(Collected data entries)
BEGIN

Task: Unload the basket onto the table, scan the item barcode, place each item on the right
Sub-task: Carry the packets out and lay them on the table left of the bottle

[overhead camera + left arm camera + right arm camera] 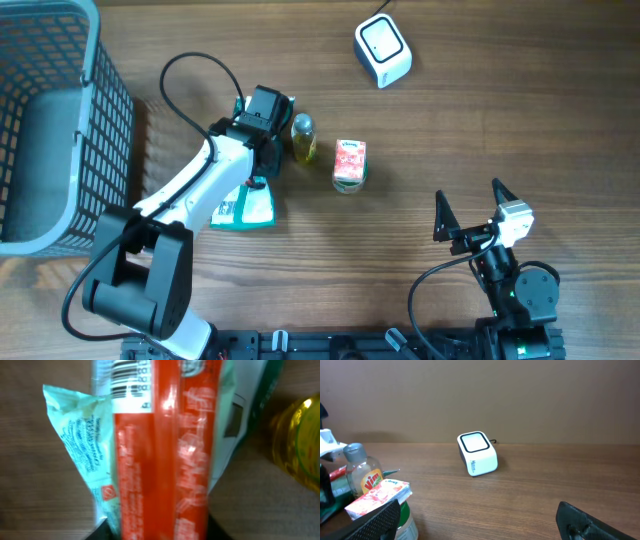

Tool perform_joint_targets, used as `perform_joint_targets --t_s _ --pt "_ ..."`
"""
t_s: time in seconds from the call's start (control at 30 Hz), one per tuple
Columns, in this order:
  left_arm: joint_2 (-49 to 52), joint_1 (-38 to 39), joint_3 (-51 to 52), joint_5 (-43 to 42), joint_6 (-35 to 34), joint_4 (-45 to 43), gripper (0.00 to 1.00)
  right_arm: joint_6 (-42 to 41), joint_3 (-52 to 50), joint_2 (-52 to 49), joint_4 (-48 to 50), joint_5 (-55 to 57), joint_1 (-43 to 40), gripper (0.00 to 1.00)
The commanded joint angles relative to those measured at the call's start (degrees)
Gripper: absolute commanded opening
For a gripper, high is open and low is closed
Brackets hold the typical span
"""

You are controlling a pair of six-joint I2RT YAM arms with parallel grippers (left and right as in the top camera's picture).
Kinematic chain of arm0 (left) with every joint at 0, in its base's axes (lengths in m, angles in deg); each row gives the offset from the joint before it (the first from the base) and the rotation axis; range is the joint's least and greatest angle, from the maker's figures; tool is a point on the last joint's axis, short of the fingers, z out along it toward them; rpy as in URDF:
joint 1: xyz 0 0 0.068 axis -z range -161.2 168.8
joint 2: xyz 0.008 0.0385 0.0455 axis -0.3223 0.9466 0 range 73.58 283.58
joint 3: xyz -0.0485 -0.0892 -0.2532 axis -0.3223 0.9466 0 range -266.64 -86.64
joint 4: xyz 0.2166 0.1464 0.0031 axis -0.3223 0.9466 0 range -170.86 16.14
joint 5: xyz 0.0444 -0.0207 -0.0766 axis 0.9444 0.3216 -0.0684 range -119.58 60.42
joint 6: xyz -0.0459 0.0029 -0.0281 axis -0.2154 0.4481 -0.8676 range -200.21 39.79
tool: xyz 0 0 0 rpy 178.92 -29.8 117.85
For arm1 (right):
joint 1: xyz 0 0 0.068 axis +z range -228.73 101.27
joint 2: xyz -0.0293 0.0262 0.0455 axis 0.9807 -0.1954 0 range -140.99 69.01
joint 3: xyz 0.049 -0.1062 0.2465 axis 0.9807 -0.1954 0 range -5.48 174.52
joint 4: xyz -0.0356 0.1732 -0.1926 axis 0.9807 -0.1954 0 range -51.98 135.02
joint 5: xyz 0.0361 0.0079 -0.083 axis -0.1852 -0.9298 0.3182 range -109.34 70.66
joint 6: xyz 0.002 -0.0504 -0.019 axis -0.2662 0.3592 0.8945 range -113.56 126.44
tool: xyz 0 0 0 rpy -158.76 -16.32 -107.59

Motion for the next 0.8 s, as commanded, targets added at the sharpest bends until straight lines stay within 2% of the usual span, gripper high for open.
perform_joint_targets --t_s 0.0,0.03,0.1,0.13,0.2,0.43,0.63,0.77 --pt "0.2 0.1 0.6 -7.4 -0.3 -0.3 0.51 0.3 0.0 0.1 0.2 0.3 -0.2 1.00" --pt "0.2 0.1 0.6 -8.1 -0.3 -0.2 0.57 0.4 0.0 0.1 0.2 0.3 -0.2 1.00" --pt "0.2 0.1 0.6 -8.2 -0.3 0.3 0.77 0.4 0.0 0.1 0.2 0.3 -0.2 1.00" --pt "0.2 0.1 0.6 -8.2 -0.3 0.6 0.83 0.3 0.0 0.1 0.2 0.3 -0.2 1.00" --pt "0.1 0.1 0.5 -8.2 -0.3 0.9 0.89 0.3 0.0 0.1 0.2 0.3 -0.2 1.00" --pt "-5.7 -2.3 -0.8 -8.7 -2.4 1.3 0.98 0.4 0.0 0.1 0.2 0.3 -0.2 1.00" --pt "-15.0 -9.7 -0.9 -19.1 -6.3 1.3 0.95 0.3 0.0 0.1 0.2 0.3 -0.2 0.99" --pt "-16.0 -13.2 -0.8 -21.8 -6.3 1.7 1.00 0.3 0.0 0.1 0.2 0.3 -0.2 1.00"
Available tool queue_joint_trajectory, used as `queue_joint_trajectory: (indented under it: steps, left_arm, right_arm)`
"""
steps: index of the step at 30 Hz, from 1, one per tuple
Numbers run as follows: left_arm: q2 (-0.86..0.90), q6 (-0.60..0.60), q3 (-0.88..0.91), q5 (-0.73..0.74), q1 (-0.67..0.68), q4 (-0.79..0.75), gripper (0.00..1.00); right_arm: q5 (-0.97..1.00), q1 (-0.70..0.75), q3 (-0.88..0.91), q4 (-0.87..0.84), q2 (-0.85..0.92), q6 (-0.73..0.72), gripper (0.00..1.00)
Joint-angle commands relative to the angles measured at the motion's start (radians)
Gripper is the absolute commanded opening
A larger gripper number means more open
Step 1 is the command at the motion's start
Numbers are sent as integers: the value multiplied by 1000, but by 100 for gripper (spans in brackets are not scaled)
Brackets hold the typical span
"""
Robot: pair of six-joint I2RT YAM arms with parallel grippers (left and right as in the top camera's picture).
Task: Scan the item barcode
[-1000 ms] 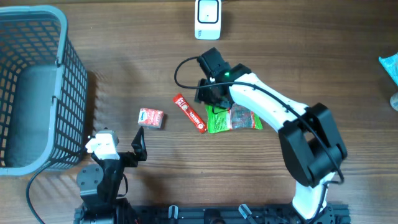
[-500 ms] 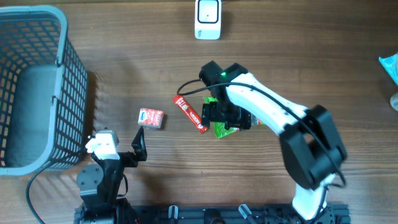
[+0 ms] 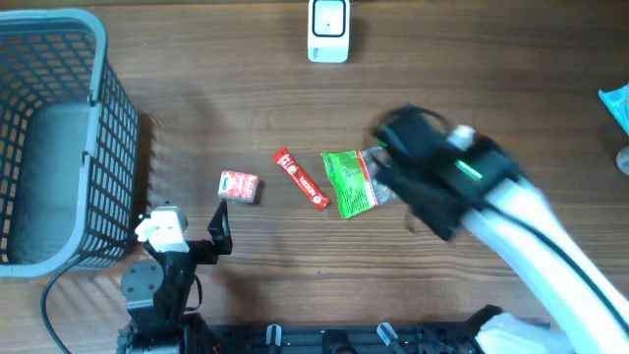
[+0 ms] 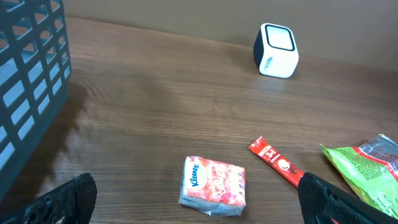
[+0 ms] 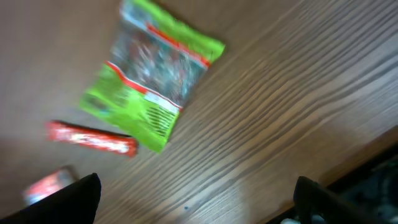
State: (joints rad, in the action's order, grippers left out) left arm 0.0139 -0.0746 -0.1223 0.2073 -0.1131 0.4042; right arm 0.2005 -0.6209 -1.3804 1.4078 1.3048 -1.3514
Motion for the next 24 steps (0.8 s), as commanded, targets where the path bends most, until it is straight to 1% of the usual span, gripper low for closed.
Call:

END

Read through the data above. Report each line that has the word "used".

• TASK SOLUTION:
Tool perform_joint_targets, used as `perform_joint_targets --t_s _ --pt "_ ..."`
Available tool queue_joint_trajectory, used as `queue_joint_trajectory: (indented under it: steps, left_arm, right_arm)`

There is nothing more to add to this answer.